En 2009 sort Ghana Fenou son premier disque international, une déclaration d’amour à l’œuvre paternelle qui en dévoile des chansons inédites et des compositions de Kamel. Cet album est accueilli avec enthousiasme et déclenche 5 années de tournées autour du monde.

Kamel ne se laisse pas brûler les ailes par ce premier succès, plutôt que de foncer tête baissé, il préfère prendre le temps de bien faire les choses. Il aime la vie, il aime les gens.

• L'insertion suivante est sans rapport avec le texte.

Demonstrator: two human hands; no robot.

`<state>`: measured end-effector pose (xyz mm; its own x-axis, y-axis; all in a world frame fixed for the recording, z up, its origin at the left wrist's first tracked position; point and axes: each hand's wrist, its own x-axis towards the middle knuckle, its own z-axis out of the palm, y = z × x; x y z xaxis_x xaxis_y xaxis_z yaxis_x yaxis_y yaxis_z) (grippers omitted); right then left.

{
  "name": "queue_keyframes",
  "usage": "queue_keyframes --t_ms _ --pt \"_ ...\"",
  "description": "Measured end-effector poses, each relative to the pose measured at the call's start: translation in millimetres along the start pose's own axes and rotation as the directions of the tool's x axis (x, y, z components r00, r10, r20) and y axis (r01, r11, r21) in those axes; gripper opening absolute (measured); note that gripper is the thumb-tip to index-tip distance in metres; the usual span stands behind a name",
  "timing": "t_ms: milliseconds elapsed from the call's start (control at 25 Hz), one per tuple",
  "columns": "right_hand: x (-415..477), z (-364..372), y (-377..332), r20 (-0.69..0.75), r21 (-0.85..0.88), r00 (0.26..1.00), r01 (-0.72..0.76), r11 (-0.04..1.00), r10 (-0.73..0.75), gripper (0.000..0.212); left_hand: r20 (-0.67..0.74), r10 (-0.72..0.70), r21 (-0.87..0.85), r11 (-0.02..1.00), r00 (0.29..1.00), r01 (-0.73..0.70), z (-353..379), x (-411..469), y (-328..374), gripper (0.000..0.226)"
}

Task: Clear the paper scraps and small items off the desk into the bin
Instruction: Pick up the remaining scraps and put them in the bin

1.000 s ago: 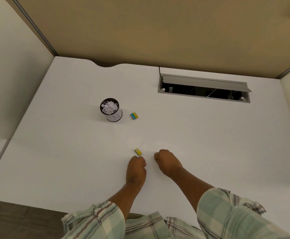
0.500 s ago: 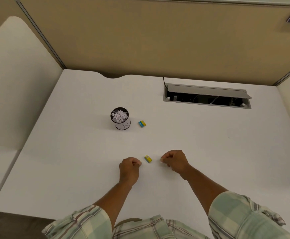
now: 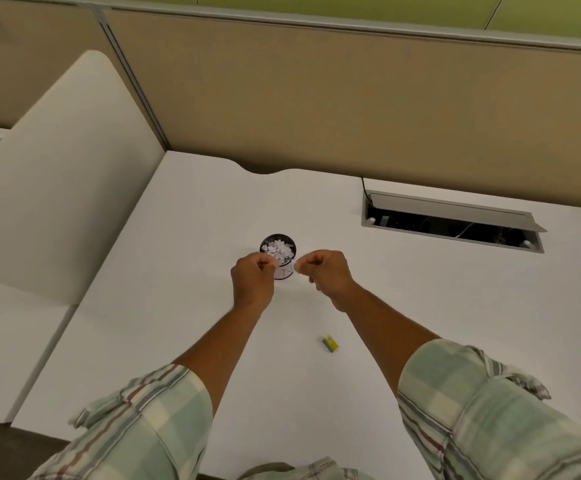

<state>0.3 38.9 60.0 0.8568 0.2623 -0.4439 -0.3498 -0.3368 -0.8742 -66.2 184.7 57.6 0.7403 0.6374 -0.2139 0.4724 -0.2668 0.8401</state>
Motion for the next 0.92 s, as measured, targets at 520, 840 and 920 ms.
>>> queue_keyframes --t_ms 520,840,920 --pt "56 28 -38 -0.025 -0.489 0.989 0.115 0.864 -0.146 0.024 0.042 0.105 0.22 0.969 0.994 -0.111 -5 64 3 0.012" --pt "47 8 -37 -0.031 -0.433 0.977 0.178 0.884 -0.212 0.008 0.063 0.189 0.185 0.963 0.98 -0.197 0 55 8 0.007" --pt "43 -5 -35 -0.057 -0.407 0.975 0.172 0.897 -0.213 0.011 0.07 0.231 0.172 0.956 0.97 -0.24 3 52 9 0.006"
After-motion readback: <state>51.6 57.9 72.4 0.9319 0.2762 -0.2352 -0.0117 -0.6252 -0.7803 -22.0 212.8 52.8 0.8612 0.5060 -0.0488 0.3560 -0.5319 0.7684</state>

Son travail d’éducateur dans un institut médico psychologique aide les jeunes à mieux s’en sortir et si sa musique apporte du baume au cœur à ceux qui l’entendent.

En 2019 il est prêt à revenir sur le devant de la scène. Il a choisi dans le large répertoire de Dahmane quelques chansons oubliées comme Ana Loughram, Ana El Moulough, Ghabou Enjoum, Bacherni Bel Khir ou Ya Nass El Hob, sa première chanson d’amour. Il revisite des morceaux plus connus tels Bahja Bidha, Sabhiya Khebarh ou Ya El Ghalet. Il écrit le texte Mayechkach sur la musique de Ana Hammi Yakfaini. Au centre de l’album deux chansons Mensabni et Mahalak Nouara attestent de la maturité de son talent d’auteur-compositeur. Kamel a aussi composé les somptueux arrangements qui concilient tradition et modernité. Il les a confiés à des musiciens hors pairs : Si Ali Oudane au banjo, Ferhat Bouallagui au violon, Reda Bouriah au piano, Djamel Bouzerar au tar, Nasser Oudane à la derbouka et Philippe Soriano à la contrebasse.

Nouara qui donne son nom a l’album peut se traduire par : Qu’est ce que tu es belle ! C’est un chant d’amour et d’espoir adressé à l’Algérie.

Avec Nouara Kamel El Harrachi, perpétue et enrichit son héritage. Grâce à lui le chaâbi est devenue une musique actuelle et intemporelle.